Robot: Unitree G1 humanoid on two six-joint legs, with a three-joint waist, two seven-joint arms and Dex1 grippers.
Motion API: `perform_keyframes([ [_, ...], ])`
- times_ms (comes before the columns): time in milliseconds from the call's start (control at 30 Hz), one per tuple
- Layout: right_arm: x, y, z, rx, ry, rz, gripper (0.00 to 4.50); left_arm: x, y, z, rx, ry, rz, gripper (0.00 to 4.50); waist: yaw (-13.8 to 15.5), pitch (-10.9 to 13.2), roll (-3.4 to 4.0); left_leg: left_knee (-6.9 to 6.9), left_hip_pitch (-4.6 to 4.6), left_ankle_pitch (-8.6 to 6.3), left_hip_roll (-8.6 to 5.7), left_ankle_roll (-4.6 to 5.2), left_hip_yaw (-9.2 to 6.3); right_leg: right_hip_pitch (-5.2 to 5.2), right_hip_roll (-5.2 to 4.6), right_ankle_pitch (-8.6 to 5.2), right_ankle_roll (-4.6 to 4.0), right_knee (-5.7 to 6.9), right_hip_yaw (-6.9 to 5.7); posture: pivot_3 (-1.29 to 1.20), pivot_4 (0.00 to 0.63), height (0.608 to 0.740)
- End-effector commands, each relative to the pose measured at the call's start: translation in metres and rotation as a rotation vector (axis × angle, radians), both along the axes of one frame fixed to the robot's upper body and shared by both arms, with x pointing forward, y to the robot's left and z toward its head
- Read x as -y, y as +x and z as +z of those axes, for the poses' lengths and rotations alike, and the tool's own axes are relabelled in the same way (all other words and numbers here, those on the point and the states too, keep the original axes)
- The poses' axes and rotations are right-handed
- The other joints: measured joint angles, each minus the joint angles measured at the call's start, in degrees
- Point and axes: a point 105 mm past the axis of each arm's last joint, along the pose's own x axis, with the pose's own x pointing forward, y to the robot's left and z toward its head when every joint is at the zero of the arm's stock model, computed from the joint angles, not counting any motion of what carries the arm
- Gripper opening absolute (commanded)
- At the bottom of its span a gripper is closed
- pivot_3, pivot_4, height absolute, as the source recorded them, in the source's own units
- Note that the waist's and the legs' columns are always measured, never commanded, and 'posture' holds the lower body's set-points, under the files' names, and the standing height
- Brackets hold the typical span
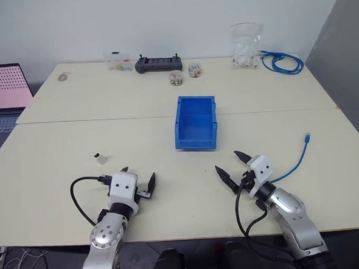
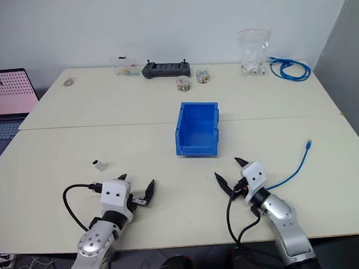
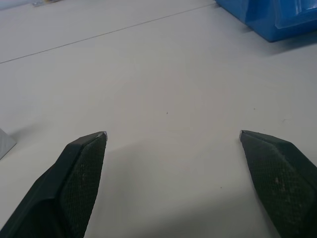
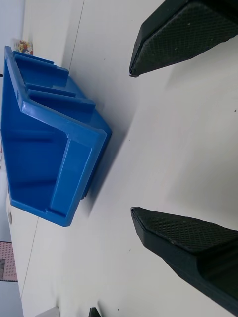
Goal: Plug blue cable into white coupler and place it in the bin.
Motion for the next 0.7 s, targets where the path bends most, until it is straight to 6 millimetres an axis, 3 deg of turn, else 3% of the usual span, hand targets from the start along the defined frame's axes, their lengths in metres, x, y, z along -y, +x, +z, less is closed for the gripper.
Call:
perform_keyframes([
  [33, -0.001, 0.000, 0.010, 0.046, 0.002, 0.012, 4.46, 0.004, 0.000, 0.015, 0.064, -0.022, -0.019, 4.50, 0.0, 0.0, 0.00, 0.00, 0.00, 0.00, 0.00, 0.00, 0.00, 0.00, 0.00, 0.00, 0.00, 0.00, 0.00, 0.00, 0.150, 0.740],
  [333, -0.001, -0.001, 0.009, 0.041, -0.005, 0.015, 4.46, 0.000, 0.001, 0.015, 0.047, -0.055, 0.010, 4.50, 0.0, 0.0, 0.00, 0.00, 0.00, 0.00, 0.00, 0.00, 0.00, 0.00, 0.00, -0.01, 0.01, 0.00, 0.00, 0.00, 0.150, 0.740],
  [700, 0.003, -0.002, 0.008, 0.045, -0.012, 0.010, 4.46, 0.008, -0.006, 0.027, 0.099, -0.080, -0.127, 4.50, 0.0, 0.0, 0.00, 0.00, 0.00, 0.00, 0.00, 0.00, 0.01, 0.00, 0.00, -0.01, 0.00, 0.00, 0.00, 0.00, 0.150, 0.740],
])
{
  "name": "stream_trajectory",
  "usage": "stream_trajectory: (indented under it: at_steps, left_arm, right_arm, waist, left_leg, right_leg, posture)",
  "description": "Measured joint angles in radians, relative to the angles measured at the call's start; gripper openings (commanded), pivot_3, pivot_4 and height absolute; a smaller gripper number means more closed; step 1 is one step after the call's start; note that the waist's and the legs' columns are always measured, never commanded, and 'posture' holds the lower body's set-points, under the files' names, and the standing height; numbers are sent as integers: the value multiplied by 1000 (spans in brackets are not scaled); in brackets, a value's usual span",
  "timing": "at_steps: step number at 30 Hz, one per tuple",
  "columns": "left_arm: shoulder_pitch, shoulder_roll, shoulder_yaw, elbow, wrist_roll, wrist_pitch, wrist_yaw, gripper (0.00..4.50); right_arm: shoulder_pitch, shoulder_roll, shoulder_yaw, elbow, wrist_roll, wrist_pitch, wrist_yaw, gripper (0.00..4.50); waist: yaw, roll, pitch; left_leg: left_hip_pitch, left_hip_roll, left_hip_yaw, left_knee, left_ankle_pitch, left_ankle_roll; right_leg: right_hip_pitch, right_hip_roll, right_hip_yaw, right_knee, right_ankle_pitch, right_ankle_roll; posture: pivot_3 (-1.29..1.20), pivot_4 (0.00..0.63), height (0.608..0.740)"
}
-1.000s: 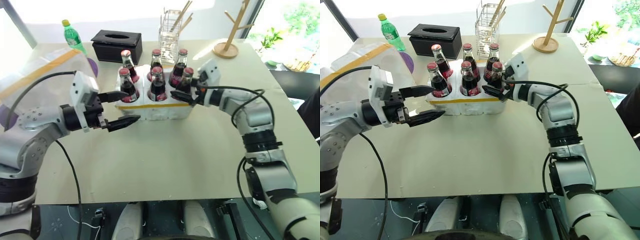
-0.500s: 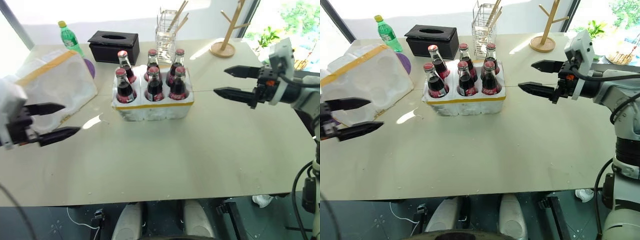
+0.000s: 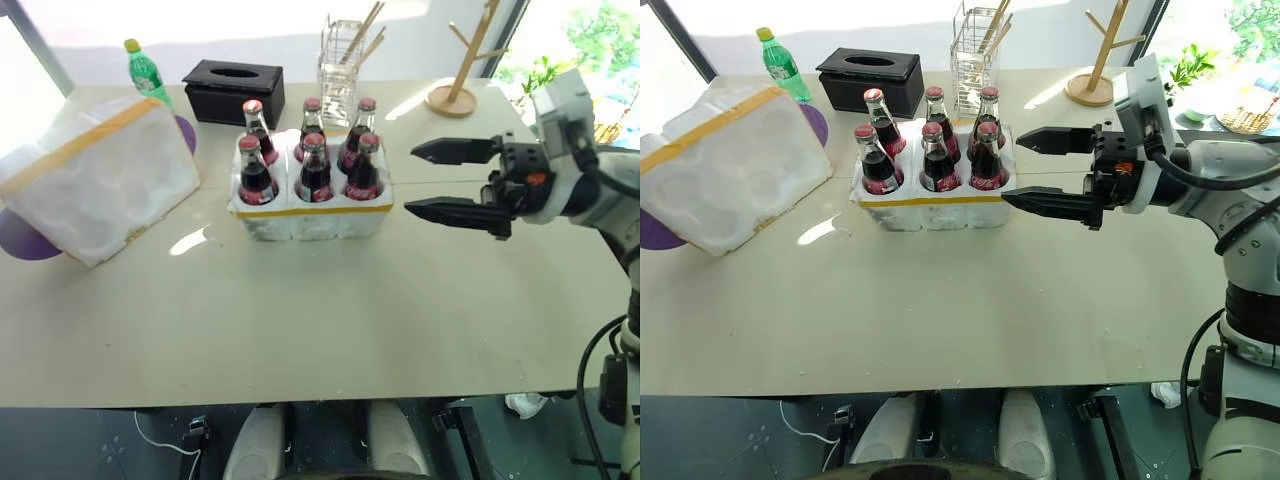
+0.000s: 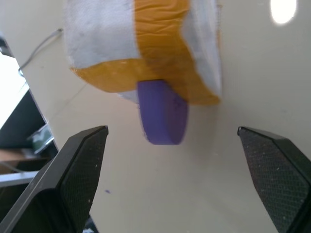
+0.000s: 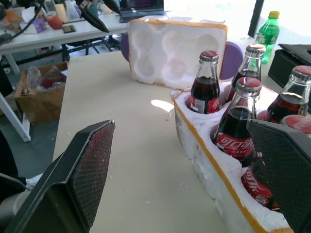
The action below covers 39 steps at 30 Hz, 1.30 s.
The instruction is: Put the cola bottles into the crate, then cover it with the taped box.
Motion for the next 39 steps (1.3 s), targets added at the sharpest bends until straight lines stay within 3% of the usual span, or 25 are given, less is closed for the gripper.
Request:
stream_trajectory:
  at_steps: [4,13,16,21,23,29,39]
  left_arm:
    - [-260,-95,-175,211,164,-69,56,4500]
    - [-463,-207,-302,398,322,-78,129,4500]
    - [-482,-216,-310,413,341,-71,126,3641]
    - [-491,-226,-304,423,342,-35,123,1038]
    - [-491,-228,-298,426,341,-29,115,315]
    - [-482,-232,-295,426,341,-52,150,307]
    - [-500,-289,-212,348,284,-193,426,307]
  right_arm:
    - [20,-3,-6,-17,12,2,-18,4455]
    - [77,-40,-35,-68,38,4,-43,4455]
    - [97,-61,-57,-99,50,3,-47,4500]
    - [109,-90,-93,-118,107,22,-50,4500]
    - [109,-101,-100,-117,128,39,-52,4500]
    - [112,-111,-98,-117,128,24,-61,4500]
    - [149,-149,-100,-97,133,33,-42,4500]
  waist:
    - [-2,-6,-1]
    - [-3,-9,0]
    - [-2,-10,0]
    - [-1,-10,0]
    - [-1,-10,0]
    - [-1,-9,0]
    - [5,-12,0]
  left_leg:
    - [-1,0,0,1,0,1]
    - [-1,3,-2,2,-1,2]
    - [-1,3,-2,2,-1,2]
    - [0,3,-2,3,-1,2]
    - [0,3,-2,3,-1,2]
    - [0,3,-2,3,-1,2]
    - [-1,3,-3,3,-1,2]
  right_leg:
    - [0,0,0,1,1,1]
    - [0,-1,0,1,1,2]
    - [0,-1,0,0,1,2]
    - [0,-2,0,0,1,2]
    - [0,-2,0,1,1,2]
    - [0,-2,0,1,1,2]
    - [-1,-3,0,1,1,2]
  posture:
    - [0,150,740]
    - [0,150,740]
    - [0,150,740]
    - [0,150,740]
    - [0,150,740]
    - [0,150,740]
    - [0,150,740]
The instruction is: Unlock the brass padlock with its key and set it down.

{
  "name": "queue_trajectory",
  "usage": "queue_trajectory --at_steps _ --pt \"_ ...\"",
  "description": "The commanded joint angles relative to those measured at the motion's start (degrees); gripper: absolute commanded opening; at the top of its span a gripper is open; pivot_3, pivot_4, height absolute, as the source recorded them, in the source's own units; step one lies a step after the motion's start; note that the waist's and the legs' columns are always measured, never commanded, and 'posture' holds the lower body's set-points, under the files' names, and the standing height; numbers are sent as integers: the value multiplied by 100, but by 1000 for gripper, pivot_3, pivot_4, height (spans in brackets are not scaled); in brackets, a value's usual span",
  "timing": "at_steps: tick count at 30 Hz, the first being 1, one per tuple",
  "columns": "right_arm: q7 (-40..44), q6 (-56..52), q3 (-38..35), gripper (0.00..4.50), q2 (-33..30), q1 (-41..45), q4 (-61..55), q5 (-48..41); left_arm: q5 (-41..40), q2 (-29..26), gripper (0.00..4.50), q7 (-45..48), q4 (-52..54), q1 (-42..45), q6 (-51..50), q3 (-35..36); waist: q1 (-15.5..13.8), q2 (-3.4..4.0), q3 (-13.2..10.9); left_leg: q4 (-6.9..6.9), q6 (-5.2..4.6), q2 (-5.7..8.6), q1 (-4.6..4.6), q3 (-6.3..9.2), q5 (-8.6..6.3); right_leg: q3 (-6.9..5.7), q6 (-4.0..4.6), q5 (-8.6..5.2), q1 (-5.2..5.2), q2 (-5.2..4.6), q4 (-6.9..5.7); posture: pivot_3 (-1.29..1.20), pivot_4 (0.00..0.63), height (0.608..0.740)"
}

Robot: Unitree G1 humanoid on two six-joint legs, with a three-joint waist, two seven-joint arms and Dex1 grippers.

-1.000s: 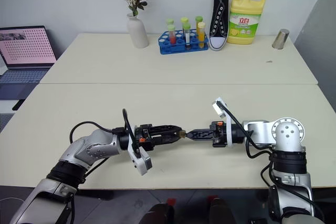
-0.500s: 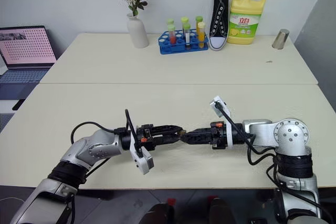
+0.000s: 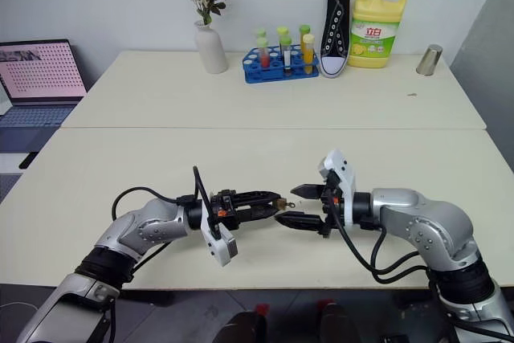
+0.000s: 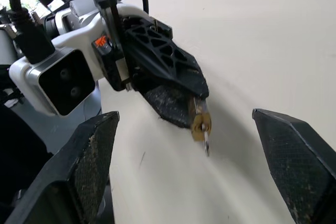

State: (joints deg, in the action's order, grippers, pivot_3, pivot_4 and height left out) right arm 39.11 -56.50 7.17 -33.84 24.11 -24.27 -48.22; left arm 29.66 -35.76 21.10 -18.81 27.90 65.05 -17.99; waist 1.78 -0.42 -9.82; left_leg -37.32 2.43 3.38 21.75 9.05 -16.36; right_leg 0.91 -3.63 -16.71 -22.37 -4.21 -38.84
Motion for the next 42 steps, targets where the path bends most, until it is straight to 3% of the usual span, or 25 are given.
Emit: queue_trajectory --at_steps 1,5,8,18,19,31,35,37,38,42 --pt "34 136 80 4250 106 50 -20 147 -136 20 983 -81 33 116 35 11 2 0 0 0 0 0 0 -1 0 0 0 0 0 0 0 0 150 740" --pt "35 131 124 4250 262 122 157 262 -127 23 983 -103 0 133 40 8 2 0 0 0 0 1 -1 0 0 1 0 0 0 0 -1 0 150 740" --pt "53 90 99 3732 339 157 224 254 -118 13 983 -111 5 122 30 16 3 0 0 0 0 1 -1 0 0 0 0 0 0 0 -1 0 150 740" --pt "93 39 42 265 411 190 274 213 -134 -6 983 -101 51 70 9 27 3 0 0 0 0 2 -1 0 0 1 0 0 0 0 -1 0 150 740" --pt "100 38 42 125 407 186 264 210 -139 -8 983 -99 62 64 9 25 4 0 0 0 0 1 -1 0 0 0 1 0 -1 0 -1 0 150 740" --pt "250 21 57 141 387 212 206 160 -140 5 983 -101 51 67 -45 31 5 0 0 0 0 1 -1 0 0 0 0 0 -1 0 -1 0 150 740" --pt "253 33 52 141 380 234 227 180 -512 -47 983 48 41 18 -73 -52 5 0 0 0 0 1 -1 0 0 1 0 0 -1 0 -1 0 150 740" --pt "265 33 47 141 369 252 241 185 -817 -83 1707 143 74 -13 -100 -79 8 0 0 0 0 0 -1 0 0 1 0 0 -1 0 -1 0 150 740" --pt "272 39 46 141 361 260 249 197 -875 -122 1807 181 102 -29 -93 -88 7 0 0 0 0 0 -1 1 0 1 0 0 -1 0 -1 0 150 740" --pt "313 120 37 141 310 276 320 331 -966 -386 3030 256 346 -263 163 -69 17 1 0 0 0 0 -2 0 0 3 0 0 -1 0 -2 0 150 740"
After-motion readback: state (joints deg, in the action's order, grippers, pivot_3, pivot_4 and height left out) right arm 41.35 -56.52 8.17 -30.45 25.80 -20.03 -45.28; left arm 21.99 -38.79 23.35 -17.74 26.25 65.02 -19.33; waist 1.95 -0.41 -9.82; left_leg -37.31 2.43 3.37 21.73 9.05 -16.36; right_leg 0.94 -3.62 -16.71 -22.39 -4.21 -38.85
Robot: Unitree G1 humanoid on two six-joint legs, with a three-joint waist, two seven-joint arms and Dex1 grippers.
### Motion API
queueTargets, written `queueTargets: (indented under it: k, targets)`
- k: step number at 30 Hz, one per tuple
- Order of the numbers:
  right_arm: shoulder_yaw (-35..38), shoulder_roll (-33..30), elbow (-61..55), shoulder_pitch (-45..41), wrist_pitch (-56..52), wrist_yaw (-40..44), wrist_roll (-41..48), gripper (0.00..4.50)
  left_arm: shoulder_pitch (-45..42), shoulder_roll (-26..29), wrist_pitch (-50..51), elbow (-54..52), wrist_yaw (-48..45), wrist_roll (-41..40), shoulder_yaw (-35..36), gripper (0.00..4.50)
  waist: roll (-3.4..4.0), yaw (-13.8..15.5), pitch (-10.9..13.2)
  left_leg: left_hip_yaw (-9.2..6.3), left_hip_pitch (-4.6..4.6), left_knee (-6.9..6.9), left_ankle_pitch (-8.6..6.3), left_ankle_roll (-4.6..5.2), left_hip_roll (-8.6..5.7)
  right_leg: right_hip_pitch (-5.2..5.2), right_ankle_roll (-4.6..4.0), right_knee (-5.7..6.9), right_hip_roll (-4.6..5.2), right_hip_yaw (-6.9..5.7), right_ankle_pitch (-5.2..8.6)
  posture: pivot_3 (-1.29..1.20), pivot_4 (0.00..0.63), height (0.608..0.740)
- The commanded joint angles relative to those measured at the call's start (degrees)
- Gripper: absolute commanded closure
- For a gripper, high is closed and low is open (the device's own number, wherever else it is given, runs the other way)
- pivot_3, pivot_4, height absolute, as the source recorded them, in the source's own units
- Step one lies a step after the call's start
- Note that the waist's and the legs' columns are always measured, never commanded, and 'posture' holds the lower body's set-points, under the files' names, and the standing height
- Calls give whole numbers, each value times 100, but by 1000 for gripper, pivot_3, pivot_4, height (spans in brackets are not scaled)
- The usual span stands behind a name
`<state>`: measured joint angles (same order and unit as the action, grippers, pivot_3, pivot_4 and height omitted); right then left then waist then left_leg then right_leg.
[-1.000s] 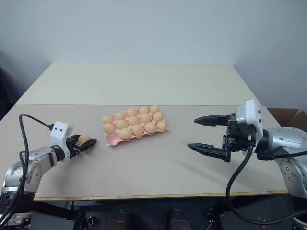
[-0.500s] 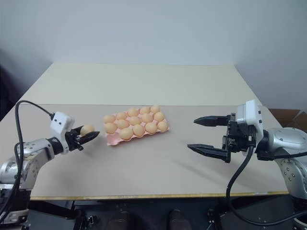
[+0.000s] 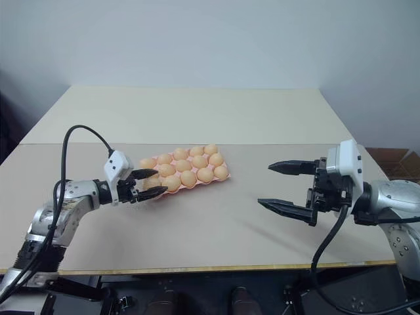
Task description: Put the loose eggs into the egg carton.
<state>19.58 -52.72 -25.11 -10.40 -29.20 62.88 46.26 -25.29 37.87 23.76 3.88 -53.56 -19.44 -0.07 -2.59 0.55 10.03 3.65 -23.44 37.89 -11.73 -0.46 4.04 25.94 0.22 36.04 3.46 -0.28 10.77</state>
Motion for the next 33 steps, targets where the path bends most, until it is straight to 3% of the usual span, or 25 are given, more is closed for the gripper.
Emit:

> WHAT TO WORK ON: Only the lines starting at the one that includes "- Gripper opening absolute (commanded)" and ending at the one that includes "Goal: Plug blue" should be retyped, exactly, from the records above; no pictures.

> SOLUTION:
- Gripper opening absolute (commanded)
- At the bottom of its span a gripper is closed
- pivot_3, pivot_4, height absolute, as the source recorded them, in the source's own units
- Note that the waist's and the legs' columns are always measured, never commanded, and 'posture' holds the lower body's set-points, under the files' names, and the standing height
- Brackets hold the typical span
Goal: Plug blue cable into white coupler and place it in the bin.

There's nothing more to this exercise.